1956年革命の傷跡が今も多くの建物に深く残るブダペスト8区。ヨーゼフ通りに面したBのうちの大きな窓からは朝日が燦燦と入る。

「なんだかもうイギリスに帰っちゃったみたいな顔してる。」と言われる。

「ちがうよ。ぼっとしてるだけ。」と答えるけれど当たっているのかもしれない。「僕たちさ、こういうの昔から慣れてるのに苦手だよね。学期末とか、"じゃ、また来学期!"とか言いながらみんな別れるのが嫌で泣いちゃったりしてたでしょ。」

「そうだよね。休み中家族に会えるから嬉しいはずなのに、友達といれなくなるのも寂しいし。寮生活の学校なんかに行っちゃうとひねくれた大人になっちゃうのかな。」

「僕たちは70年代に生まれたってだけで多分クレイジーなんだと思うよ。」

「キミのご両親て、自由派だったの?」

「完璧なヒッピー。二人とも。その上インドに住んでたんだから。」

そんな会話をしながら、Bは今日こそはトモアキと植物を鉢植え変えをしたいと朝から言い張っている。暖かい日に照らされそれぞれ色々あった人生の事を振り返る。

「それにしても今日のコーヒー不味くない?」

毎朝美味しいコーヒーを入れてくれたBは最後の朝のコーヒーの味(たしかにその日は少々失敗)を気にしている。少し元気もない。

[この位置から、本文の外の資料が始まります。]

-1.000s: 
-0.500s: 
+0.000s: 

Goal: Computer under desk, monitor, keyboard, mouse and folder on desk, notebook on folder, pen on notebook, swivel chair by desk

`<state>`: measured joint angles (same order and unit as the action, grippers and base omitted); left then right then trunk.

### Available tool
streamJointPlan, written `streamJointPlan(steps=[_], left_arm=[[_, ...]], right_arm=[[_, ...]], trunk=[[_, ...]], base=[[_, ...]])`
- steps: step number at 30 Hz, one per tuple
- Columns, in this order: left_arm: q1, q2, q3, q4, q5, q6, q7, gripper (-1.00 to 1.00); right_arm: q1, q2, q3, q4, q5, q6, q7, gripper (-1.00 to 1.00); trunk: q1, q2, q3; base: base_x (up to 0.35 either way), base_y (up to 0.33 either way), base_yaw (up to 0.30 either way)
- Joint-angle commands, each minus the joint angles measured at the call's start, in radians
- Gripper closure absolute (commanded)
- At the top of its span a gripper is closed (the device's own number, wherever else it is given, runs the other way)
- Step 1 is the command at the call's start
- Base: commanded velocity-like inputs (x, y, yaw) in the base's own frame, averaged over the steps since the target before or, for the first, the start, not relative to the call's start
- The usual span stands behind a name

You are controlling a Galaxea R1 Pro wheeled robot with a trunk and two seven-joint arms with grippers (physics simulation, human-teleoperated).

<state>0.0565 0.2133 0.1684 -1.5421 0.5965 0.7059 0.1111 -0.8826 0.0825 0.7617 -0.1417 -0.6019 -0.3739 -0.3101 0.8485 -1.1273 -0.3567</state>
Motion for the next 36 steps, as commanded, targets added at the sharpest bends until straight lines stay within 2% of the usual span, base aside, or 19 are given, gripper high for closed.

「早くお父さんのお見舞いに行こうよ。それでキミが一番好きなコーヒー屋さんに連れてって。僕がおごってあげる。」と提案する。

数日前は座ったり立ったりするのが難しげだったお父様は、今日は結構さっさと歩いていて「速く歩き過ぎだ」と看護の方にも注意されている。頼もしい。これは全然大丈夫そうだ。

外を見ると一昨日は3分の1くらいしか色が変わっていなかった木が、半分も赤くなっている。珍しく暖かい毎日が続くけれど、秋がどんどん深くなっていく。

ブダペストとで一番美味しいというコーヒーを帰り道飲んだあと、午後には家で植物の植え替えをした。コンタクトレンズを入れないとほとんど何も見えないbは手探りで適当にやっている。作業を終えてから僕の帰りの時間が近くなった頃やっとレンズを入れる。

「わお。この部屋はどうしちゃったんだ。散らかってるし、それにトモアキはこの3日間ヒゲを剃らなかったのも見えてなかった。それにこの植物たち。。。なんていい加減な僕たちなんだ。」

帰りのバス停まで送ってくれ、4日間近く喋りどおしだったのは嘘のように口数も少ない。気持ちをストレートに表現する僕は、 "I love you. You know that." というと、bはムッとして「そんなの言葉で言うのは簡単だよ。だったら行動に移してまたすぐ遊びに来て。今度は子供たちがいる時に来て一緒にどこか行こうよ。」

「是非大きくなった3人にも今度はあいたい。前回はアンブルッシュはまだ赤ちゃんだったものね。」

バス停で僕がわざと大袈裟に泣くふりをして見せると、面倒臭そうに手をヒラヒラしながらバイバイとbは去って行った。でも目を赤くさせているbをみてブダペストがもうちょっとだけ近ければと思う。

本当に来てよかった。

今度は退院した元気なお父様にも会いに来よう。

スケートが好きだという6歳になったアンブルッシュと一緒にスケートに行こう。

真冬のブダペストもさぞかしステキなことだろう。